→ **What the exercise asks**
Below are the records; copy out every line that holds the word "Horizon".

○ ○ ○ ○ ○

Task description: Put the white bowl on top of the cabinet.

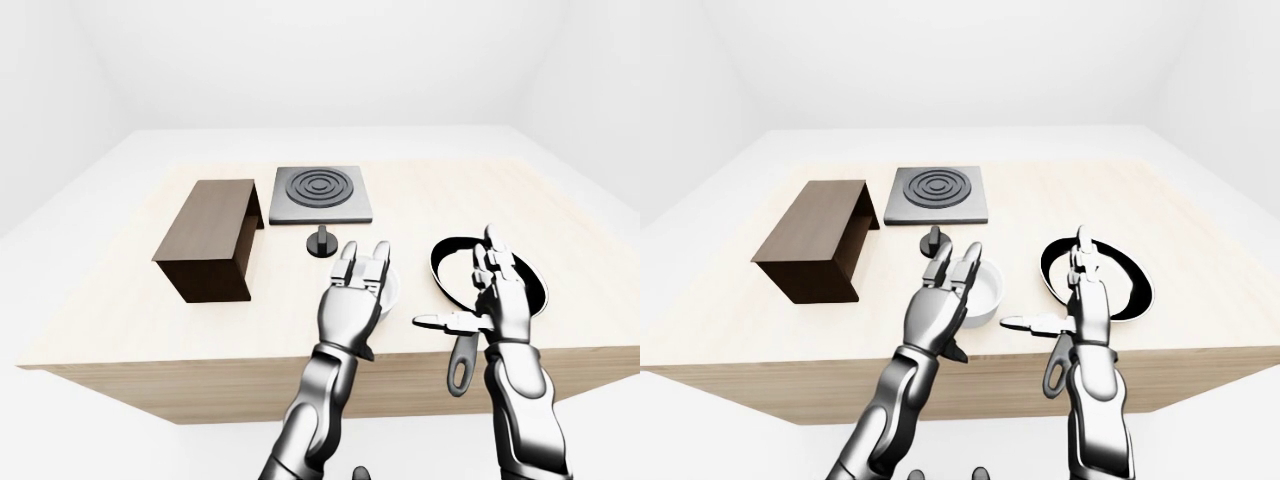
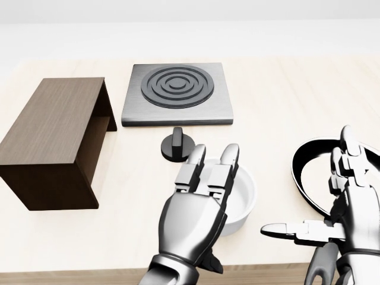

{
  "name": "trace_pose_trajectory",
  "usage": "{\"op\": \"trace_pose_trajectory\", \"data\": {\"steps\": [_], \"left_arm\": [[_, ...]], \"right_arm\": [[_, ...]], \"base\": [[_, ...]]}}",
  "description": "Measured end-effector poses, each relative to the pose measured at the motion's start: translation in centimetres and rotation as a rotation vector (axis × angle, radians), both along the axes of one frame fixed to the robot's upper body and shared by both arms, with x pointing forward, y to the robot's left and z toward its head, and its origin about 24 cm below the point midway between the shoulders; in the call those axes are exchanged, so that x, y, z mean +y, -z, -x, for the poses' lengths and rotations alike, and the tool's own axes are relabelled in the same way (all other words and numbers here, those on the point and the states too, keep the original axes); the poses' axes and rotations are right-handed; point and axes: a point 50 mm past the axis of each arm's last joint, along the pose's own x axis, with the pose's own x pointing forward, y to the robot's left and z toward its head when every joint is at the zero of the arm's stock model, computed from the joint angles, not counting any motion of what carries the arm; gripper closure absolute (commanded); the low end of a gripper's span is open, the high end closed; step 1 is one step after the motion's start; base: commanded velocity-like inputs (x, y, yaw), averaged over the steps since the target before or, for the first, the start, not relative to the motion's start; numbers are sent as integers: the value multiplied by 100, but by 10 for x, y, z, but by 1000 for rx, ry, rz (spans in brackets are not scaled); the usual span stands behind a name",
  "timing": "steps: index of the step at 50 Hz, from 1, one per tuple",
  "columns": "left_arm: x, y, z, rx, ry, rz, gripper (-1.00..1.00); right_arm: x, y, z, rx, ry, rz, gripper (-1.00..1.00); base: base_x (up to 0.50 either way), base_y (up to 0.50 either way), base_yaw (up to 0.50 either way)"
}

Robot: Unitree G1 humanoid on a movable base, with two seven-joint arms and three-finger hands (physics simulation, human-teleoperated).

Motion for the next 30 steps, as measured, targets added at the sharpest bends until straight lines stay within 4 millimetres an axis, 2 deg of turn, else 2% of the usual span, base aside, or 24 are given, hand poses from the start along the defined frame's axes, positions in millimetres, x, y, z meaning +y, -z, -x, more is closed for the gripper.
{"op": "trace_pose_trajectory", "data": {"steps": [14,30], "left_arm": [[-5,12,-4,29,2,-66,-100],[-5,29,-18,93,-11,-125,-100]], "right_arm": [[1,0,0,-1,-2,1,-100],[2,1,0,6,-9,2,-100]], "base": [[0,0,0],[0,0,0]]}}
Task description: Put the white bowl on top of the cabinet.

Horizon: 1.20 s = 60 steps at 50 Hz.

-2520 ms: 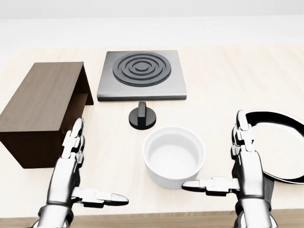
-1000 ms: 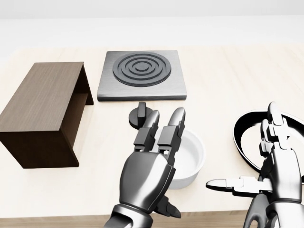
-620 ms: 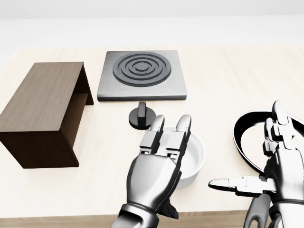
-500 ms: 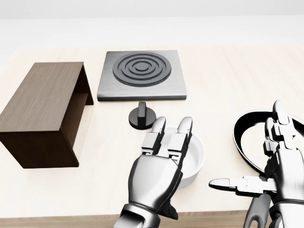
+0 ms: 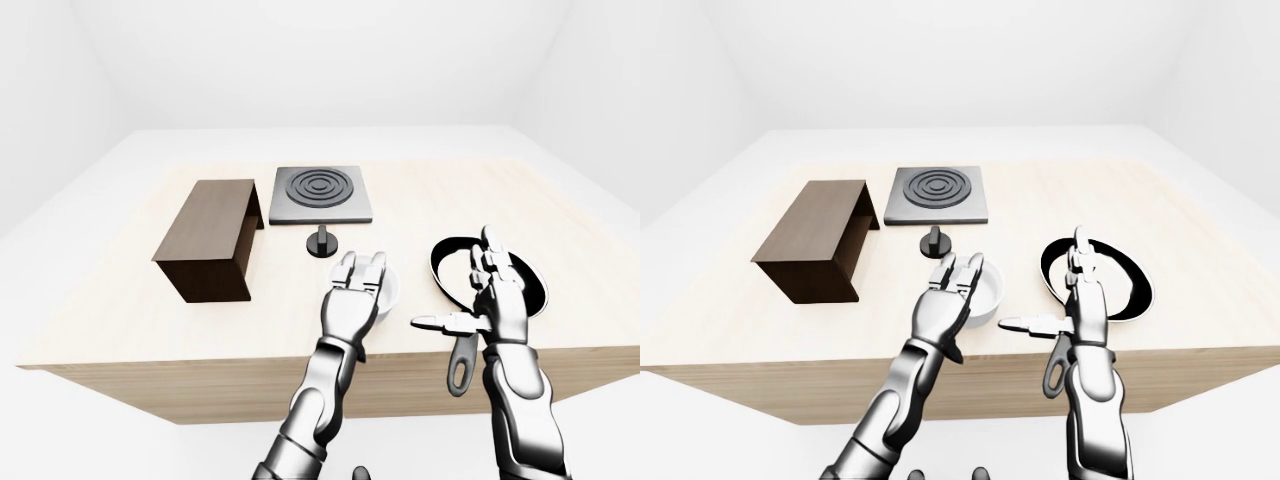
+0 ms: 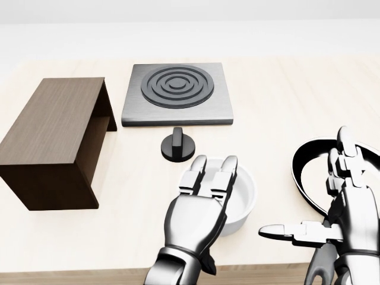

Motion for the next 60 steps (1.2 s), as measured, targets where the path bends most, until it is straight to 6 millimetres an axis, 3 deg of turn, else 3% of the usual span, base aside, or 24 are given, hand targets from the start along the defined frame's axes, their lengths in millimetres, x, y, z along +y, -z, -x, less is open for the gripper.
{"op": "trace_pose_trajectory", "data": {"steps": [30,60], "left_arm": [[1,24,-20,77,-28,-56,-100],[1,38,-27,111,-42,-73,-100]], "right_arm": [[1,1,-1,5,-5,2,-100],[2,2,-1,7,-7,1,-100]], "base": [[0,0,0],[0,0,0]]}}
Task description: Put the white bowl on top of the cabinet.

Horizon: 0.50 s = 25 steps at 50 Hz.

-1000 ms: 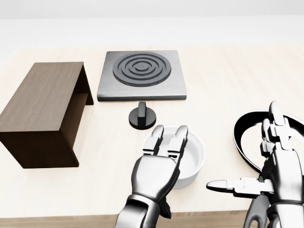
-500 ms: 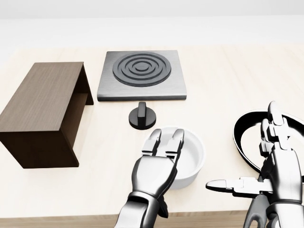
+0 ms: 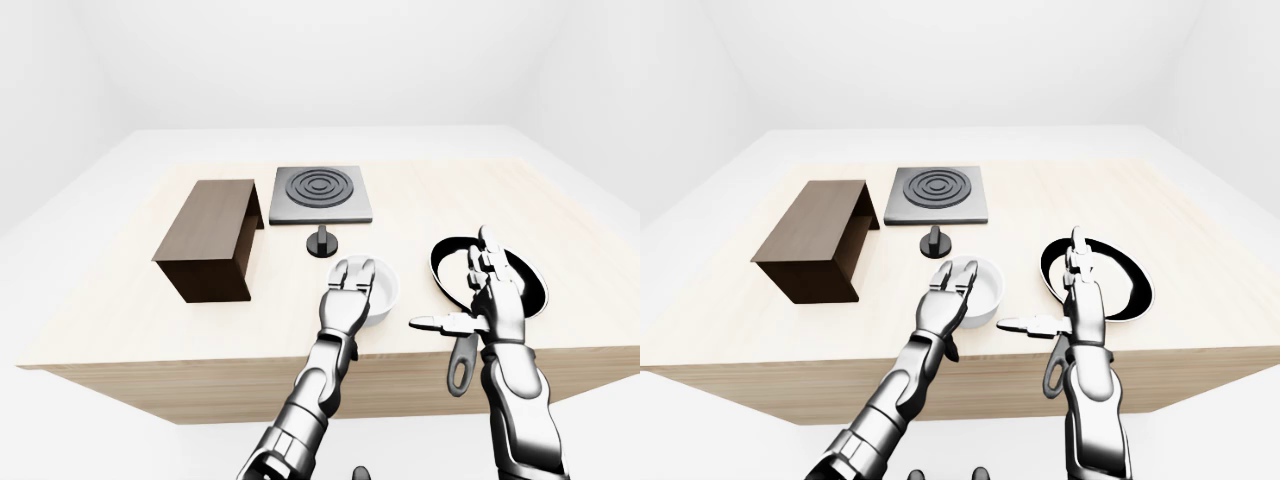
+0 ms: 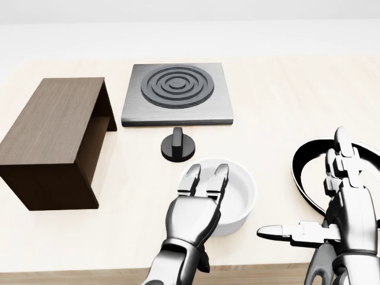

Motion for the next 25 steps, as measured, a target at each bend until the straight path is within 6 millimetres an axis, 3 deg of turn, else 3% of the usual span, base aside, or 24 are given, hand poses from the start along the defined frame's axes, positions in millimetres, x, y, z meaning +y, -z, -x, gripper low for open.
{"op": "trace_pose_trajectory", "data": {"steps": [11,12,13,25], "left_arm": [[0,5,-2,16,-7,-3,-100],[0,6,-3,17,-8,-3,77],[0,6,-3,16,-9,-4,100],[-2,6,-4,-1,8,-36,100]], "right_arm": [[0,0,0,1,-1,0,-100],[0,0,0,1,-1,0,-100],[0,0,0,1,-1,0,-100],[0,0,0,1,-2,-1,-100]], "base": [[0,0,0],[0,0,0],[0,0,0],[0,0,0]]}}
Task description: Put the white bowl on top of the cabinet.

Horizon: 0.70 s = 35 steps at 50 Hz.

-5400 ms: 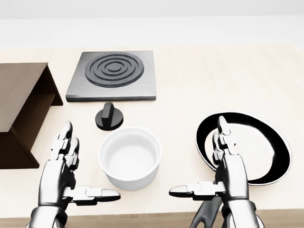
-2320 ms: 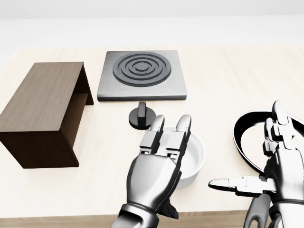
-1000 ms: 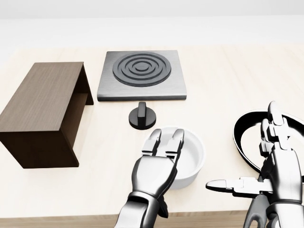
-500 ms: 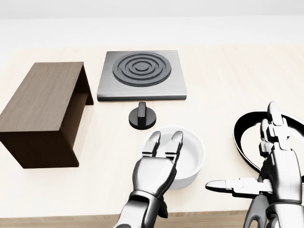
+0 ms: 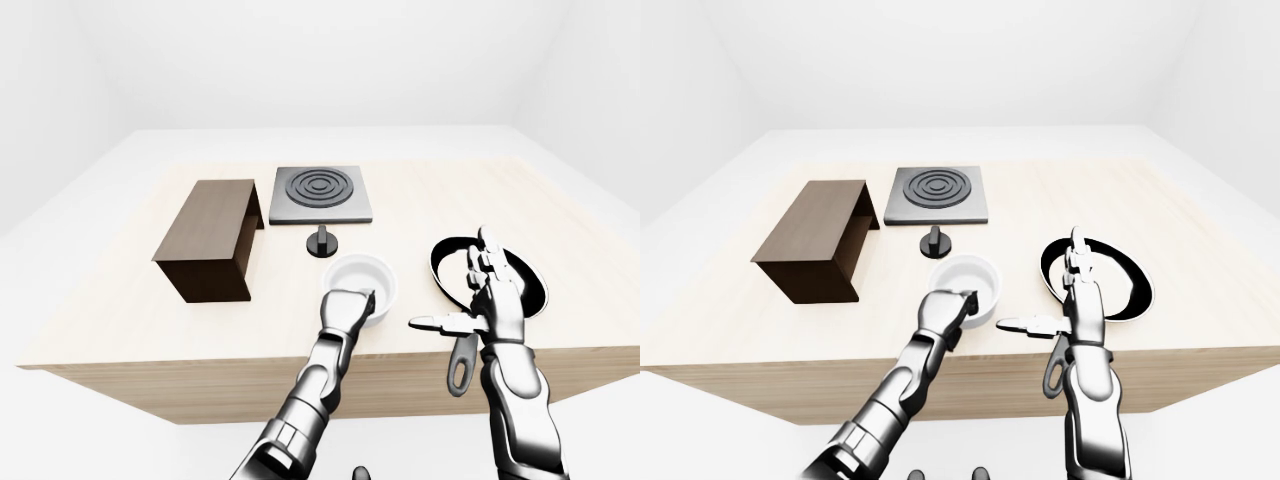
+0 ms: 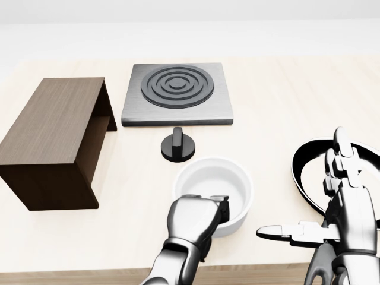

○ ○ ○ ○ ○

→ **Answer for this exercise**
Horizon: 1.20 s = 60 steps at 50 Hz.
Horizon: 0.50 s = 25 steps at 50 Hz.
Horizon: 0.70 s = 35 steps at 50 Hz.

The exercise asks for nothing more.